Conversion of W3C documents: Support of section as href targets #2438

koppor · Oct 7, 2015

I'm trying to convert W3C documents such as http://www.w3.org/TR/DOM-Parsing/ to HTML.

The produced latex file when calling

pandoc http://www.w3.org/TR/DOM-Parsing/ --standalone -o test.tex

is not working as expected: pdflatex test fails.

I know, that this report is not a MCVE, but maybe someone can take over and track down the issue more precisely. Otherwise, just close the issue.

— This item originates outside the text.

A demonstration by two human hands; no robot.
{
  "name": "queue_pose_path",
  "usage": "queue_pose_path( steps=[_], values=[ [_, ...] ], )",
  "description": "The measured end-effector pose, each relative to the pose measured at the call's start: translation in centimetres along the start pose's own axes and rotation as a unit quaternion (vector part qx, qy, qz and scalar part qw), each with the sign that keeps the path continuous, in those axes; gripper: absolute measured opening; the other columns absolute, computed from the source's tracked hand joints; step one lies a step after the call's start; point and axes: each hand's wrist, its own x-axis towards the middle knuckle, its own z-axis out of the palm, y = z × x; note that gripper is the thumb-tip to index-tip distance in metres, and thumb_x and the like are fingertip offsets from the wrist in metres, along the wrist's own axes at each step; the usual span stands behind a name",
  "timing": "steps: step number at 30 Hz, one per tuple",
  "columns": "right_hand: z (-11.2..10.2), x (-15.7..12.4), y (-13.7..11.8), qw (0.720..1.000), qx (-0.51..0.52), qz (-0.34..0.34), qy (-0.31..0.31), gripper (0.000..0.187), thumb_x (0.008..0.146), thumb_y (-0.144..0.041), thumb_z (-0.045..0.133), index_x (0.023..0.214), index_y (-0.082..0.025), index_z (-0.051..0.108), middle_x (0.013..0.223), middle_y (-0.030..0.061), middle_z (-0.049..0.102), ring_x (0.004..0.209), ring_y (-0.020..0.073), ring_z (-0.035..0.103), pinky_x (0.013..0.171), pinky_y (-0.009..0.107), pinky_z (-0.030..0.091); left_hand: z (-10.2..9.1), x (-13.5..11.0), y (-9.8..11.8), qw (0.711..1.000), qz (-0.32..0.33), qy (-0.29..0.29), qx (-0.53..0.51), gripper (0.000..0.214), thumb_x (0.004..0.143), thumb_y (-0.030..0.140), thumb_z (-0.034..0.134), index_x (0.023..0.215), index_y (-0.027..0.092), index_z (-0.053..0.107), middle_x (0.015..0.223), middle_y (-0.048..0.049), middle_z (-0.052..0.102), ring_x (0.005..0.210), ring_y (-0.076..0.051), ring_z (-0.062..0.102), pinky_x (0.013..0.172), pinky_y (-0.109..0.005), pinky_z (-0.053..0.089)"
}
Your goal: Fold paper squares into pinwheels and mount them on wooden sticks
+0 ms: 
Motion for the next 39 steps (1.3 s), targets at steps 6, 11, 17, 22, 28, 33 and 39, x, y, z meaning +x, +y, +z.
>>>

In the following, I list the issues I identified.

section as target

The document uses <section> tags to structure the document.
The hrefs of the TOC jumps to these sections.
This is not properly converted in pandoc:

\subsection{\texorpdfstring{{1.
}Conformance}{1. Conformance}}\label{h2ux5fconformance}

spurious includegraphics

Line 78 shows an \includegraphics in \href:

\href{http://www.w3.org/}{\includegraphics{https://www.w3.org/Icons/w3c_home}}

LaTeX Error: Too deeply nested.

The quick fix suggested by so doesn't help.

rgaiacs · Oct 7, 2015

Thanks for the report.

section as target

Consider

$ cat section.html                                                
<section id="toc">
  <h2 class="introductory" id="h2_toc" role="heading" aria-level="1">Table of Contents</h2>
  <ul class="toc" id="respecContents" role="directory">
    <li class="tocline"><a class="tocxref" href="#conformance"><span class="secno">1. </span>Conformance</a></li>
  </ul>
</section>
<section id="conformance" typeof="bibo:Chapter" rel="bibo:Chapter" resource="#conformance"><!--OddPage-->
  <h2 id="h2_conformance" role="heading" aria-level="1"><span class="secno">1. </span>Conformance</h2>
  <p>
    As well as sections marked as non-normative, all authoring guidelines, diagrams, examples,
    and notes in this specification are non-normative. Everything else in this specification is
    normative.
  </p>
</sections>
$ pandoc -f html -t latex section.html
\subsection{Table of Contents}\label{h2ux5ftoc}

\begin{itemize}
\tightlist
\item
  \hyperref[conformance]{{1. }Conformance}
\end{itemize}

\subsection{\texorpdfstring{{1.
}Conformance}{1. Conformance}}\label{h2ux5fconformance}

As well as sections marked as non-normative, all authoring guidelines,
diagrams, examples, and notes in this specification are non-normative.
Everything else in this specification is normative.
$ pandoc -f html -t latex --standalone -o section.tex section.html
$ latexmk -pdf section.tex

No error when compiling. The hyperref link do not work because we have \label{h2ux5fconformance} instead of \label{conformance}. You can solve this problem with

$ sed -i 's/id="h2_/id="/g' section.html 
$ pandoc -f html -t latex section.html
\subsection{Table of Contents}\label{toc}

\begin{itemize}
\tightlist
\item
  \hyperref[conformance]{{1. }Conformance}
\end{itemize}

\hyperdef{}{conformance}{\subsection{\texorpdfstring{{1.
}Conformance}{1. Conformance}}\label{conformance}}

As well as sections marked as non-normative, all authoring guidelines,
diagrams, examples, and notes in this specification are non-normative.
Everything else in this specification is normative.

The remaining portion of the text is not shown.